**** Provided records

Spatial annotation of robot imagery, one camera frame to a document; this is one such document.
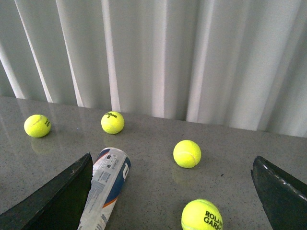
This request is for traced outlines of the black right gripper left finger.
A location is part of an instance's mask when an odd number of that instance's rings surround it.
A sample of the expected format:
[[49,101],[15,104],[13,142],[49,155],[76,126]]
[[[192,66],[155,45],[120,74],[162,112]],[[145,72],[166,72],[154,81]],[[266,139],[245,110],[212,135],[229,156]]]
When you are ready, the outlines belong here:
[[76,230],[91,189],[89,153],[0,216],[2,230]]

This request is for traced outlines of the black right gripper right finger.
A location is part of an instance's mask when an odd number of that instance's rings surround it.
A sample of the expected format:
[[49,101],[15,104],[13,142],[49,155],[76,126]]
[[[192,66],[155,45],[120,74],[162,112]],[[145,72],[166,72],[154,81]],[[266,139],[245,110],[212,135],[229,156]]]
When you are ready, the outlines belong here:
[[307,228],[307,185],[262,156],[253,162],[251,177],[274,230]]

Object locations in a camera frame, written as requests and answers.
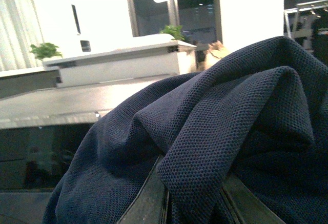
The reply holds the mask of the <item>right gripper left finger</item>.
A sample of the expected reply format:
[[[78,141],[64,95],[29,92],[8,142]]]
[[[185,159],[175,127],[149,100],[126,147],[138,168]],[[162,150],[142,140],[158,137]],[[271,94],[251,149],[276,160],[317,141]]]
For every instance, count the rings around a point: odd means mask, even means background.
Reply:
[[[157,158],[137,196],[118,223],[167,223],[169,191],[157,173],[157,166],[162,159],[162,156]]]

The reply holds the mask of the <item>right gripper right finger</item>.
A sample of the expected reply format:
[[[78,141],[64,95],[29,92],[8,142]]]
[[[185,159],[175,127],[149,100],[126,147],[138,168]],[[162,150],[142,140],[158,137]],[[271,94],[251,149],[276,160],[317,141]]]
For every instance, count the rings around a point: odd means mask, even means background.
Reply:
[[[228,175],[221,192],[234,223],[279,223],[279,217],[261,202],[236,175]]]

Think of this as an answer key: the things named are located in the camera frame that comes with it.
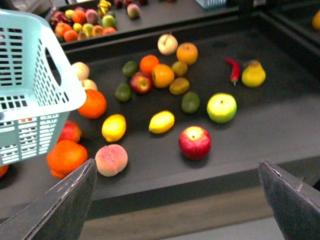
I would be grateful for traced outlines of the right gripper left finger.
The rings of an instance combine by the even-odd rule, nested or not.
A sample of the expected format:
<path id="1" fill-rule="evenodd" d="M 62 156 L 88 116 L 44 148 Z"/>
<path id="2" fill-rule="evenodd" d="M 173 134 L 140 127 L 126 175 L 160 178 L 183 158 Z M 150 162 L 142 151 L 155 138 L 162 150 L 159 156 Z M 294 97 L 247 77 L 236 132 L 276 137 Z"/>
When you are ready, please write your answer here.
<path id="1" fill-rule="evenodd" d="M 97 181 L 89 159 L 23 210 L 0 225 L 2 240 L 77 240 Z"/>

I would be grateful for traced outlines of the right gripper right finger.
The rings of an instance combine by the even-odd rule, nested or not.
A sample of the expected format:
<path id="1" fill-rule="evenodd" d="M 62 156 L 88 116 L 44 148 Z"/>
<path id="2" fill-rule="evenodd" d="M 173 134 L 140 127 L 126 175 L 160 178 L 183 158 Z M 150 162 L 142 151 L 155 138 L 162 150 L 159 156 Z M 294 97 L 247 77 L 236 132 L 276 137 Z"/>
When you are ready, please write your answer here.
<path id="1" fill-rule="evenodd" d="M 320 238 L 320 192 L 274 163 L 258 165 L 265 199 L 286 240 Z"/>

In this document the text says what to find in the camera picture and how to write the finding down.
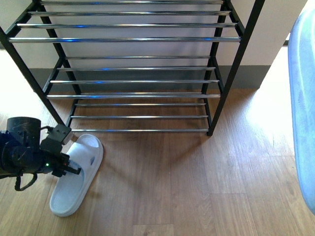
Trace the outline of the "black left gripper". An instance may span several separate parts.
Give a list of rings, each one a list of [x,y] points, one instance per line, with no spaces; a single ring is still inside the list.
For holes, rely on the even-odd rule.
[[[62,148],[71,139],[71,128],[58,124],[56,127],[44,126],[40,130],[47,129],[47,137],[40,143],[40,150],[44,157],[44,173],[51,172],[56,177],[62,177],[67,173],[79,175],[81,168],[73,168],[69,165],[69,156],[62,153]]]

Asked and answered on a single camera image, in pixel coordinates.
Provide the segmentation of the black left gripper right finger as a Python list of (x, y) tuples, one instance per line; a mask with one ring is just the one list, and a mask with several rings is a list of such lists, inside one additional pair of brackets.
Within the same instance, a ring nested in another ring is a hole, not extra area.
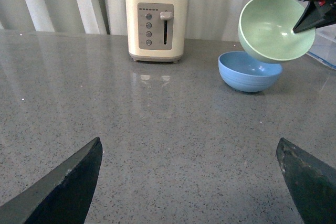
[(335, 223), (335, 168), (285, 138), (276, 156), (304, 223)]

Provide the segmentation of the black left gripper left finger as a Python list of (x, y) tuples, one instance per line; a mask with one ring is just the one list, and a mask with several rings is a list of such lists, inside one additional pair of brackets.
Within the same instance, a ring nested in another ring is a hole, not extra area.
[(84, 223), (96, 189), (102, 144), (94, 138), (1, 206), (1, 223)]

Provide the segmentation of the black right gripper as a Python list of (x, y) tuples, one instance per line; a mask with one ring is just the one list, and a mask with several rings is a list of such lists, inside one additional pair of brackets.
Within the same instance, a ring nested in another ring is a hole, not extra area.
[(335, 0), (300, 0), (310, 2), (298, 22), (293, 27), (294, 33), (313, 28), (322, 28), (335, 24)]

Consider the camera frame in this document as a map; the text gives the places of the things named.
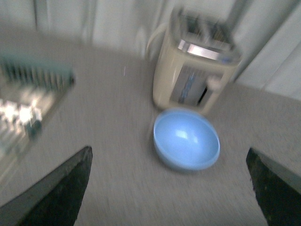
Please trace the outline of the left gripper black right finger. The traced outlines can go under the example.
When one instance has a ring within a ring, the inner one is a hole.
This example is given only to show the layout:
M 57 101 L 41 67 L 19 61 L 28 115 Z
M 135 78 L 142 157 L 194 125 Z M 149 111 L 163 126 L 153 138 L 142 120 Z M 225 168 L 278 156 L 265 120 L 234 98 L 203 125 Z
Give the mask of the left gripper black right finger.
M 269 226 L 301 224 L 301 177 L 250 148 L 246 164 L 256 201 Z

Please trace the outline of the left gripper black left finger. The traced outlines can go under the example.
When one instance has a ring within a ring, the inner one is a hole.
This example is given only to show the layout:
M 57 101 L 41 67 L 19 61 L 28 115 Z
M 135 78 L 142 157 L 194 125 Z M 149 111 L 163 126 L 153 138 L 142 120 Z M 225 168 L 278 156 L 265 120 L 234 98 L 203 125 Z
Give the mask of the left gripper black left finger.
M 2 226 L 72 226 L 89 182 L 92 147 L 75 153 L 0 208 Z

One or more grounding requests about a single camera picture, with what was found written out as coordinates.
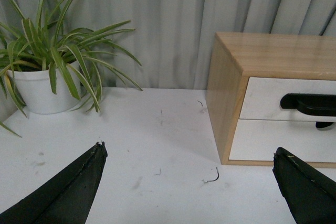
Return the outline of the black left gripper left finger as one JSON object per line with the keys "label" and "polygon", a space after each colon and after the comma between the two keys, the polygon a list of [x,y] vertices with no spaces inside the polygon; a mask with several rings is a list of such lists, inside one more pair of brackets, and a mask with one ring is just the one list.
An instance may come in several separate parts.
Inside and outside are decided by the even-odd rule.
{"label": "black left gripper left finger", "polygon": [[96,143],[34,192],[1,213],[1,223],[85,223],[108,153]]}

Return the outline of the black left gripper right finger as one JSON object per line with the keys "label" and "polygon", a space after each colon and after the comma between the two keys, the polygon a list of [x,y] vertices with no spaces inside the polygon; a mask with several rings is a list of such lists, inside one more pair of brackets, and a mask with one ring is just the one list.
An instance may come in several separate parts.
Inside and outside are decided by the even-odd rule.
{"label": "black left gripper right finger", "polygon": [[272,171],[296,223],[335,223],[335,181],[282,147]]}

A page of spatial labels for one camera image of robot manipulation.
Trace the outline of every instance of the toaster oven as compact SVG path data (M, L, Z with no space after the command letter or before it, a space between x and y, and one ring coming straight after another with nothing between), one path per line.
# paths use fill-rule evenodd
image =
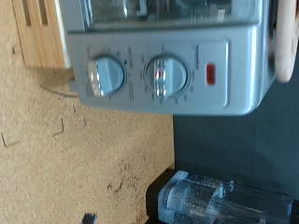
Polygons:
M89 106L243 115L275 79L270 0L61 0Z

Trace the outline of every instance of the red indicator light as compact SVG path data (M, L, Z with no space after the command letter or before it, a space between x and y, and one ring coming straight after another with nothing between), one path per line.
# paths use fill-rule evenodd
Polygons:
M216 68L214 63L209 63L206 66L206 83L208 85L215 85L216 83Z

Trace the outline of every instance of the cork board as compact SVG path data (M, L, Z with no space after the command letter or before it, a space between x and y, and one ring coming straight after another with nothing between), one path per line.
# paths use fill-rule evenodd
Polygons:
M146 189L174 159L172 117L82 105L72 70L24 67L12 4L0 8L0 222L144 223Z

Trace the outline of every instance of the wooden handle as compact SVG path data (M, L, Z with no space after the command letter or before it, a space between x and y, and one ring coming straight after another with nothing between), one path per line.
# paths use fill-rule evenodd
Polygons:
M12 0L26 66L69 68L59 0Z
M297 0L278 0L275 70L281 82L291 79L295 64L299 33L297 11Z

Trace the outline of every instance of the black surface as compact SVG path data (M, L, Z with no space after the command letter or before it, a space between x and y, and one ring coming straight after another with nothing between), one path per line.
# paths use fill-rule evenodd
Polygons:
M174 176L176 173L173 169L165 170L152 184L148 187L146 204L147 214L153 219L158 219L158 196L162 187Z
M176 169L299 199L299 58L243 117L174 116Z
M298 224L298 223L299 223L299 202L293 201L290 224Z

********

→ **Work instruction**
Show, from the listing above, each line that contains the word "colon".

→ **Your solution**
Return the outline of the black left gripper left finger as one JSON object per line with the keys "label" and "polygon", a space after each colon and after the comma between the two keys, the polygon a list of [x,y] vertices with no spaces inside the polygon; a mask with several rings is a list of such lists, inside one more pair of brackets, and a mask with one ring is just the one list.
Return the outline of the black left gripper right finger as one JSON object per line with the keys "label" and "polygon", a space after each colon and after the comma between the two keys, the polygon a list of [x,y] vertices with no spaces inside the polygon; a mask with several rings is a list of such lists, inside one more pair of brackets, and a mask with one ring is just the one list.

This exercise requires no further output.